### [About this task]
All of the data below is to be output without alteration.

### [Collected material]

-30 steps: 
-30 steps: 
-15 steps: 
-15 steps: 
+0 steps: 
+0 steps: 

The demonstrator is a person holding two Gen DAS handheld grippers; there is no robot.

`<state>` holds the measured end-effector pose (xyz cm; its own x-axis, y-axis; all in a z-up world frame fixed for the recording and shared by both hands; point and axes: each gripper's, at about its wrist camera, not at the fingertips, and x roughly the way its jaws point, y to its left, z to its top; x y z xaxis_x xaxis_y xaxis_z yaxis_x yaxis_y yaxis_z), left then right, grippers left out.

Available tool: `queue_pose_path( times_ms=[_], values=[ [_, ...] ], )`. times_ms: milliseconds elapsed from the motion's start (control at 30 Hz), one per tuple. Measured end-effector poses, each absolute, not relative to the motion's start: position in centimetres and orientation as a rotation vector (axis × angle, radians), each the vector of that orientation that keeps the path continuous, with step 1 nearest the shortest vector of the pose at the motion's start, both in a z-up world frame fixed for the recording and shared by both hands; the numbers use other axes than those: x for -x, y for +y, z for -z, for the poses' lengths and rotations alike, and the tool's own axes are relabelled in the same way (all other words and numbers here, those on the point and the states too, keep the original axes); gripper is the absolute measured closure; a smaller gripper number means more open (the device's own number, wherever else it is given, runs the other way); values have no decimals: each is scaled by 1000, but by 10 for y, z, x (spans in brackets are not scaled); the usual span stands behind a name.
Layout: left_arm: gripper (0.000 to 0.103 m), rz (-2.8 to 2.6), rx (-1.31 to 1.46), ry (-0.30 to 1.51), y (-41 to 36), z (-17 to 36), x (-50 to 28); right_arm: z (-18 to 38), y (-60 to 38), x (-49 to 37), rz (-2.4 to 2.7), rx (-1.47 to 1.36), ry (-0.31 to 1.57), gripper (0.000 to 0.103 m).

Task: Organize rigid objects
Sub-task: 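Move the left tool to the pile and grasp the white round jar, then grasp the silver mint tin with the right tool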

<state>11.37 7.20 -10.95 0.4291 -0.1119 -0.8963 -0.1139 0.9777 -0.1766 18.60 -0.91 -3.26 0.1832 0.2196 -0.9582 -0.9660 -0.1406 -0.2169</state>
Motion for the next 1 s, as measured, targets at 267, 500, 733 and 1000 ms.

### [Answer space]
-30 steps: 
-30 steps: 
-15 steps: 
-15 steps: 
+0 steps: 
+0 steps: 

The demonstrator is a person holding two Gen DAS handheld grippers; there is no robot.

`<state>` holds the measured end-effector pose (xyz cm; its own x-axis, y-axis; all in a z-up world frame fixed for the recording and shared by both hands; point and axes: each gripper's, at about its wrist camera, not at the fingertips, and x roughly the way its jaws point, y to its left, z to its top; x y z xaxis_x xaxis_y xaxis_z yaxis_x yaxis_y yaxis_z), left then right, grippers left out.

Available tool: `queue_pose_path( times_ms=[_], values=[ [_, ...] ], )`. times_ms: milliseconds elapsed from the motion's start (control at 30 Hz), one per tuple. Measured end-effector poses, each absolute, not relative to the motion's start: position in centimetres and orientation as a rotation vector (axis × angle, radians), each the vector of that orientation that keeps the path continuous, with step 1 nearest the shortest vector of the pose at the motion's start, both in a z-up world frame fixed for the recording and shared by both hands; the numbers use other axes than those: x for -x, y for +y, z for -z, for the poses' lengths and rotations alike, and the tool's own axes are relabelled in the same way (all other words and numbers here, those on the point and the states too, keep the original axes); gripper is the absolute measured closure; a smaller gripper number means more open (the device's own number, wherever else it is given, runs the other way); values have no decimals: each is scaled by 1000, but by 10 for y, z, x (spans in brackets are not scaled); the usual span stands behind a name.
Layout: left_arm: gripper (0.000 to 0.103 m), rz (-2.8 to 2.6), rx (-1.31 to 1.46), ry (-0.30 to 1.51), y (-41 to 36), z (-17 to 36), x (-50 to 28); right_arm: z (-18 to 38), y (-60 to 38), x (-49 to 37), rz (-2.4 to 2.7), rx (-1.47 to 1.36), ry (-0.31 to 1.57), gripper (0.000 to 0.103 m).

Task: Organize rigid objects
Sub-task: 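Move the left tool to the pile and grasp the white round jar, then grasp the silver mint tin with the right tool
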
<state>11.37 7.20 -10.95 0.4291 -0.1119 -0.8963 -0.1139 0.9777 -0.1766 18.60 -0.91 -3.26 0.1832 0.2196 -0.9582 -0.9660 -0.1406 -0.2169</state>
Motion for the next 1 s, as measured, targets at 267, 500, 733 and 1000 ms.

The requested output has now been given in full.